Les militantes et militants de la petite et de la grande couronne font un constat simple : les réseaux reliant les différents bassins d’emploi passent tous par Paris, ce qui complexifie les circulations interdépartementales et même intradépartementales, et entrave le maillage territorial. Comment s’adresser à des publics aux profils divers tout en gardant le cap de la défense des professions ? Pour une militante normande, c’est en parlant du vaste collectif auquel toutes et tous les Ictam peuvent se rattacher, et en expliquant que chaque situation est particulière que la démarche Ugict-CGT peut être lisible. La création de commissions départementales est utile à un meilleur déploiement.

« C’est en informant qu’on améliorera notre capacité à syndiquer », dit-on sur une table parisienne. Pour une militante, diffuser correctement Options, le faire lire, est un élément important.

« Proposer aux nouvelles et nouveaux un engagement modulable, sans leur attribuer, dès le départ, des tâches à assumer. »

Dans l’Essonne, on veut présenter des candidates et candidats dans toutes les entreprises pour améliorer les scores dans les 2e et 3e collèges. Avoir une présence dans tous les syndicats d’entreprise est un préalable, y compris avant de recruter. Devenir militante ou militant quand on a déjà une lourde charge de travail professionnelle, ce peut être bloquant. Pour ne pas les rebuter, il vaut mieux « proposer aux nouvelles et nouveaux un engagement modulable, sans leur attribuer, dès le départ, des tâches à assumer ».
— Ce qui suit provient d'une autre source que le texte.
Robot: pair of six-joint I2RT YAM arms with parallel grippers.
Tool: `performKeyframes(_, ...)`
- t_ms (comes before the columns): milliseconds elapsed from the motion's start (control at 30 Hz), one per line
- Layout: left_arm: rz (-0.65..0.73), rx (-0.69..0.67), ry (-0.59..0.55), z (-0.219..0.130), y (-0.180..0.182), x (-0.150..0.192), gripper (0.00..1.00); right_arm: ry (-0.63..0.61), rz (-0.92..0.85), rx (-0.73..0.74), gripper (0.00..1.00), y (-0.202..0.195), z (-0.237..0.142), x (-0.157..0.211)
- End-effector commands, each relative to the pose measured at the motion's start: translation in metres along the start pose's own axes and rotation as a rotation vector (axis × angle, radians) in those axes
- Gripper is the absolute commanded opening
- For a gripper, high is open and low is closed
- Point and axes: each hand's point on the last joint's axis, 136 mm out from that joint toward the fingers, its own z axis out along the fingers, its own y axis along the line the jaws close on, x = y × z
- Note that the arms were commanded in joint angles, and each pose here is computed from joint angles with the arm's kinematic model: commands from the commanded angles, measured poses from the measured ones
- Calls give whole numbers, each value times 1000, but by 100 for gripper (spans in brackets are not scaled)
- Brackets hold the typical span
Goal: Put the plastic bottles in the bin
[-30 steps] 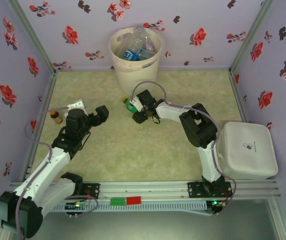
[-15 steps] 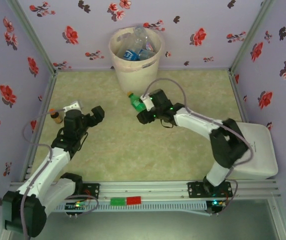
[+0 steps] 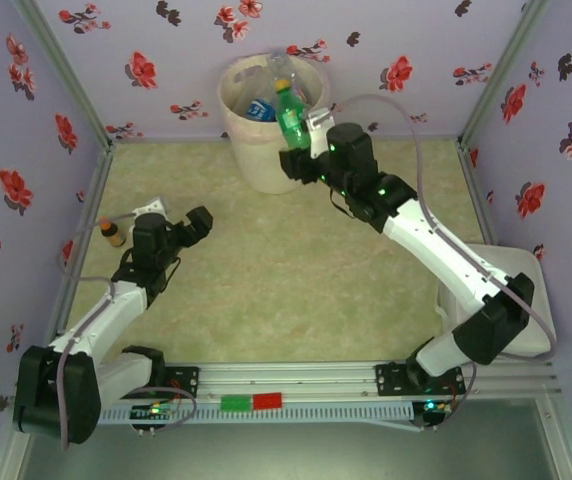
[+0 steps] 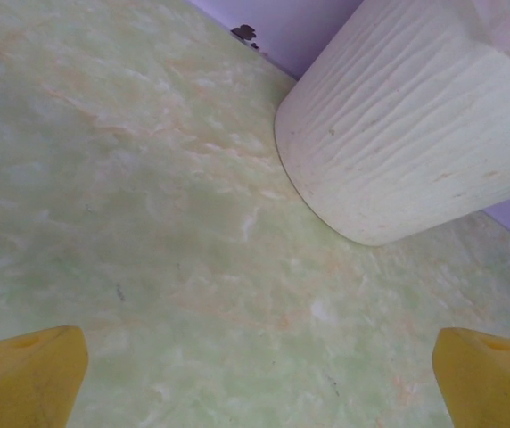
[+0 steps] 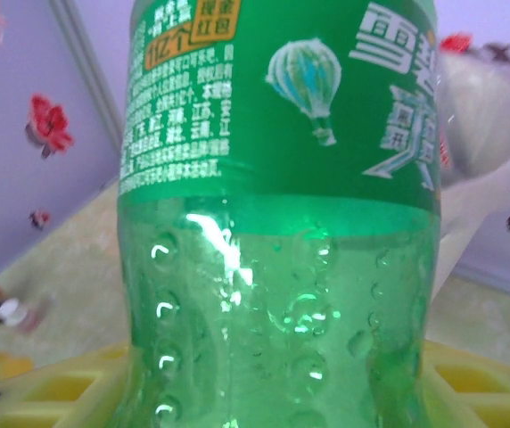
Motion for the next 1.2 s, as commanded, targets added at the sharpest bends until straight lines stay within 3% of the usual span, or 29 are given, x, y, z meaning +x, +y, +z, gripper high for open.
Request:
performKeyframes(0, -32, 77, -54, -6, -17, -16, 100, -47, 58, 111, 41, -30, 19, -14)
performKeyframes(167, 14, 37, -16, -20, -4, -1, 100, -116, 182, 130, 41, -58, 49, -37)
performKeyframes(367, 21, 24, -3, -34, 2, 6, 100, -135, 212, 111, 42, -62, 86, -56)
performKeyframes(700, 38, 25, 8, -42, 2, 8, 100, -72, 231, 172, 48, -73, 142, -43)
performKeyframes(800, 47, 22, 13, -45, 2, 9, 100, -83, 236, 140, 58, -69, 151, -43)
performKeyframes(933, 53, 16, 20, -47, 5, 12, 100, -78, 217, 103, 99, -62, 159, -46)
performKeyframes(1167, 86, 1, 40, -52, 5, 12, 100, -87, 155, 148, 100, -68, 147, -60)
L’image d’une CGT qui bouge peut aider, pointent les militantes et militants de Seine-Saint-Denis, malgré des clichés qui ont la vie dure. Une syndicaliste automobile rappelle qu’elle est régulièrement renvoyée à une image caricaturale de la CGT. Mais elle tempère : la nouvelle direction confédérale ainsi que les discours plus clairs depuis un moment aident à démontrer la pertinence de l’engagement au sein de l’Ugict.

« Il ne faut pas rechigner à s’occuper du “carreau cassé” »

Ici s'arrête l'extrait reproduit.